Nadie debería dudar de que estamos viviendo los últimos capítulos de la dictadura de Nicolás Maduro Moros. Su desalojo es un hecho inédito pero cierto, se asemeja a la caída de otros dictadores que por aferrarse al poder terminaron presos o muertos, como es el caso de Alberto Fujimori que actualmente cumple una larga condena en el Perú y posiblemente muera muy enfermo en prisión; del panameño Manuel Noriega, capturado por los norteamericanos y llevado a una cárcel estadounidense acusado y juzgado por narcotráfico; del yugoslavo Slódoban Milósevic, entregado a la Corte Penal Internacional de La Haya; o del megalómeno Muammar Gadafi, muy bien recibido en Venezuela por su par venezolano, el difunto Hugo Chávez Frías, pero finalmente derrocado y arrastrado en la calle por una multitud, en el sur de su país, adonde huyó y encontró la muerte, tiroteado sin misericordia mientras pedía clemencia, poniendo fin así a más de cuatro décadas de cruel tiranía.
El destino de esos dictadores y de sus regímenes debería ser un espejo para evitar un final semejante en Venezuela. Pero no quieren ver las señales que se han comenzado a dar en varias ciudades del país, con el incendio y derribo de las estatuas de Hugo Chávez que presagian lo que suele suceder cada vez que cae un gobierno tan despreciado como el del usurpador Maduro. Pero no quieren pasearse por los hechos registrados en las hemerotecas; cuando cayó la dictadura de Marco Pérez Jiménez, por ejemplo, no solo saquearon sus propiedades sino las de sus altos funcionarios. Algunos están vivos y pueden contarlo.

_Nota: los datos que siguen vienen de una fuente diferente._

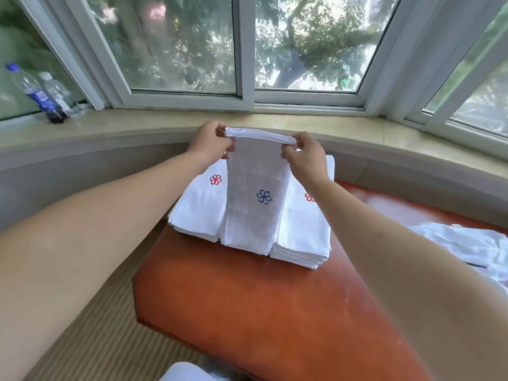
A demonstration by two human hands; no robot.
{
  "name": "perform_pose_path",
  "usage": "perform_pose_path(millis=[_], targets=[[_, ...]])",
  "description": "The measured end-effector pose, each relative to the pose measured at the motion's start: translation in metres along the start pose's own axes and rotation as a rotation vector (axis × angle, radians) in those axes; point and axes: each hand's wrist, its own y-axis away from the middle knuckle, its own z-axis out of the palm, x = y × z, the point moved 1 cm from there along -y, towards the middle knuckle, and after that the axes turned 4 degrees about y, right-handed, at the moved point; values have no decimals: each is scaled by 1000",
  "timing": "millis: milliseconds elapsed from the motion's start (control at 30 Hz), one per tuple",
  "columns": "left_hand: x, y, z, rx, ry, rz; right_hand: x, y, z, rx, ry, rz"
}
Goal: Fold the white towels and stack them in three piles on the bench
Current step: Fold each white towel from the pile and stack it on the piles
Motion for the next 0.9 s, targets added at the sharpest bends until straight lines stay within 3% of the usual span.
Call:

Deberían preguntarse quién podrá contener la ira y el odio acumulado durante años de sufrimientos, con tantos muertos debido a la falta de medicinas y de tratamientos médicos, por el hambre, la insalubridad y la miseria que convirtieron al país en solo escombros y ruinas. Quizás sea la razón para la reciente huida hacia Colombia del general Carlos Rotondaro, ex presidente de los Seguros Sociales, quien hace denuncias graves sobre la corrupción y las muertes de enfermos de diálisis, en lo que sin duda tiene sus responsabilidades. Pretende salvar su pellejo con la Ley de amnistía y el reconocimiento de Juan Guaidó como presidente interino. La tienen bombita para que negocien su salida y escojan un destino como España, donde algunos ya tienen propiedades, dinero -mal habido- y hasta parte de sus familias, pero están aferrados en sus guaridas, con el apoyo de narcomilitares leales, los paramilitares de los colectivos, bandas delincuenciales que gozan de impunidad, los centenares de cubanos del G2 (la semana pasada llegó al país un equipo multidisciplinario integrado por unos 500 cubanos, especialistas eléctricos y expertos en disuasión de manifestaciones), de sus aliados de la guerrilla colombiana y de los descarados colaboracionistas, que dicen ser de oposición, pero hacen un admirable servicio de bomberos en comparsa con negociadores extranjeros, como el español Rodríguez Zapatero, que intenta darle los últimos respiros, boca a boca, a la dictadura.
En el espectro político han reaparecido los fantasmas del diálogo y las negociaciones, a pesar de que un abrumador 88,9% del país quiere que se “vayan ya” del poder y no están dispuestos a apoyar diálogo ni negociación alguna, como lo señala la encuestadora Meganálisis en su último sondeo. No hay que creer en cuentos de camino de otras encuestadoras, que están saliendo al paso para hacer creer que hay un porcentaje importante de la población que quiere negociar. Aquí la única negociación posible es la salida inmediata de Maduro y de sus secuaces.